In a message to staff, Wilson said Handy will use the interim role to take a hard look at the office’s staffing capacity and internal team structures, then recommend adjustments. Kreuzer will shift into a special projects portfolio while continuing to oversee intergovernmental affairs. Handy brings more than a decade of local government experience and will lead the assessment, according to KOMO News.

Council tensions over shelter bills

The timing is not subtle. The move follows weeks of reported friction between Wilson’s office and the City Council over a package of shelter bills, with tempers flaring during recent meetings. In one session over amendments, a discussion reportedly “erupted into shouting” after mayoral aides pushed councilmembers to pull back and rework legislation, according to PubliCola. Those strains helped trigger a rethink of who should handle day-to-day coordination with the council.

Centralizing council relations

Wilson says her office is centralizing council relations under Deputy Mayor Surratt and formally partnering with Whitten as the mayor’s council liaison in order to streamline communication with lawmakers. The hope is that a clearer chain of command will smooth coordination as the administration rushes to open new shelter units and advance affordability and transit reforms, a structural shift also reported by KOMO News.

Handy’s experience

Handy arrives with a blend of legislative and nonprofit experience that is familiar around Seattle politics. The Seattle City Council brought her in as director of Central Staff in 2021, where she led the nonpartisan analysts who support councilmembers, according to the Seattle City Council. Her profile at the Washington State Budget and Policy Center notes that she previously served as interim executive director at Puget Sound Sage and has worked on organizational development for several local nonprofits, per the Washington State Budget and Policy Center.

Departures and context

Wilson also told staff that senior advisers Jen Chan and Edie Gilliss will wrap up six-month stints in the mayor’s office and return to their prior roles in early July, a transition noted by PubliCola. The personnel moves arrive after a series of public questions about Wilson’s leadership style and an unnerving incident on April 28, when gunfire was reported near a mayoral event at the Yesler Community Center while Wilson was on site. No one was injured, KIRO 7 News reported. City officials insist the reorganization is meant to keep attention on results rather than the drama of who sits where on the org chart.

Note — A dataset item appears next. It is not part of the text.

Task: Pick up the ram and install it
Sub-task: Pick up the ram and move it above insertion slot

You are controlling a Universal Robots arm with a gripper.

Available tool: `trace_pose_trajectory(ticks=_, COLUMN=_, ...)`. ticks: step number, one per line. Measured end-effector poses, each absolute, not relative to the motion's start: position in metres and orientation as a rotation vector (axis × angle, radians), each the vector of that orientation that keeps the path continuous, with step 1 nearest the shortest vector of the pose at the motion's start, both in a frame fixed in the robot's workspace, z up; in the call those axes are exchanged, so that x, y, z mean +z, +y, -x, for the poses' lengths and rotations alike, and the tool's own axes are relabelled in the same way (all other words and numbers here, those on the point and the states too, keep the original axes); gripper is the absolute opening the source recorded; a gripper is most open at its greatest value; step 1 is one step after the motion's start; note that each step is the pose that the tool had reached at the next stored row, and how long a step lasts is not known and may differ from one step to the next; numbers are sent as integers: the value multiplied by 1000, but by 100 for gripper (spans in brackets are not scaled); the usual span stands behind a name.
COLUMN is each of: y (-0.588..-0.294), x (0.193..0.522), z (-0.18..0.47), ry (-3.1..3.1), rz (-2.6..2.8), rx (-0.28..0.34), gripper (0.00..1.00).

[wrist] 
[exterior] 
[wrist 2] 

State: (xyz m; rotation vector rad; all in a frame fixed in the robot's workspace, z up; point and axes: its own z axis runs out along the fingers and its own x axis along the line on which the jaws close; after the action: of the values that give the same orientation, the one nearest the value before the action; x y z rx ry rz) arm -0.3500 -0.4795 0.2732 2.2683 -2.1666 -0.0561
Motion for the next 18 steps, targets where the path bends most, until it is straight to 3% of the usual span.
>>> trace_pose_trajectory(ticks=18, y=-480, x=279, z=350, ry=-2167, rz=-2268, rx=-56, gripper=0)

For now, Wilson’s team says its core priorities are unchanged: expanding shelter capacity, making Seattle more affordable and livable, improving transit, and building a more inclusive and accountable local government. That platform is outlined on the Office of the Mayor’s website, and Office of the Mayor materials indicate the administration is moving to speed up site selection and permitting for new shelter projects.